Prompt: Copy the data exactly from the line that contains "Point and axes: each" through the line that contains "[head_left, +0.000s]", keeping both end lines and leaving out everything else.
━━━━━ Available data ━━━━━
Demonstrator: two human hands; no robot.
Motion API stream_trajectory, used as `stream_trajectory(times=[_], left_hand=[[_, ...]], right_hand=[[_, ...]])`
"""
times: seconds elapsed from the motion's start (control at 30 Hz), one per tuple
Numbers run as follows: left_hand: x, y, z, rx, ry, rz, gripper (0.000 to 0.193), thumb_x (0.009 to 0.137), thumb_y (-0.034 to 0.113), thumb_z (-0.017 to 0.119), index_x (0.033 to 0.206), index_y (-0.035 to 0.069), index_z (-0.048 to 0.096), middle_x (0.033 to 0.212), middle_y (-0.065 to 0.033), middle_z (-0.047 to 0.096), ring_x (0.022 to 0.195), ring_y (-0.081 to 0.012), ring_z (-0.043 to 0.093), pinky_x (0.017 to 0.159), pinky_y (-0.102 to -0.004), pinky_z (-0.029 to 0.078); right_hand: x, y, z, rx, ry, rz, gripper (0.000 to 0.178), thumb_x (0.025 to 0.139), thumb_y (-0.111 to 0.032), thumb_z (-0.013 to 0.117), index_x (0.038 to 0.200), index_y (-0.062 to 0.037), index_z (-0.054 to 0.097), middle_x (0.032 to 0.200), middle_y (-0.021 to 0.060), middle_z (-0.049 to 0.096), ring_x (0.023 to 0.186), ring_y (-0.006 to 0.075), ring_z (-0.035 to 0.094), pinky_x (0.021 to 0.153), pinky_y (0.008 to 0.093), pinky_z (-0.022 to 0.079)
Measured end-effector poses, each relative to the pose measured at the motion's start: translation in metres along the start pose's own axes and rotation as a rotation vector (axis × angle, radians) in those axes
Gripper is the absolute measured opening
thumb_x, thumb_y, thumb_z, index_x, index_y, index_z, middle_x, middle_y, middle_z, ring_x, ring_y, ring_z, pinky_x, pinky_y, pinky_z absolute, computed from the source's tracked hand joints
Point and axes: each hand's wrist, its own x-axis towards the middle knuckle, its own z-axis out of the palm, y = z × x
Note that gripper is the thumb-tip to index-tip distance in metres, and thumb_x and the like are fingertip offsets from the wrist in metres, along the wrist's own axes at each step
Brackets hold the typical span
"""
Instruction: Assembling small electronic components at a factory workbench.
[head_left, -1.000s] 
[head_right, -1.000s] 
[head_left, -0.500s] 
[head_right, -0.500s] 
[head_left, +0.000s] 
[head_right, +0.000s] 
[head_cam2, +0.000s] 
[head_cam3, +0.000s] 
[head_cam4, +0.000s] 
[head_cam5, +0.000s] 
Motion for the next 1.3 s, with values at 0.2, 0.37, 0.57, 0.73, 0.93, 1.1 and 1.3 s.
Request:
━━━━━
Result for this task:
Point and axes: each hand's wrist, its own x-axis towards the middle knuckle, its own z-axis out of the palm, y = z × x
Note that gripper is the thumb-tip to index-tip distance in metres, and thumb_x and the like are fingertip offsets from the wrist in metres, along the wrist's own axes at each step
Brackets hold the typical span
"""
Instruction: Assembling small electronic components at a factory workbench.
[head_left, -1.000s] 
[head_right, -1.000s] 
[head_left, -0.500s] 
[head_right, -0.500s] 
[head_left, +0.000s] 

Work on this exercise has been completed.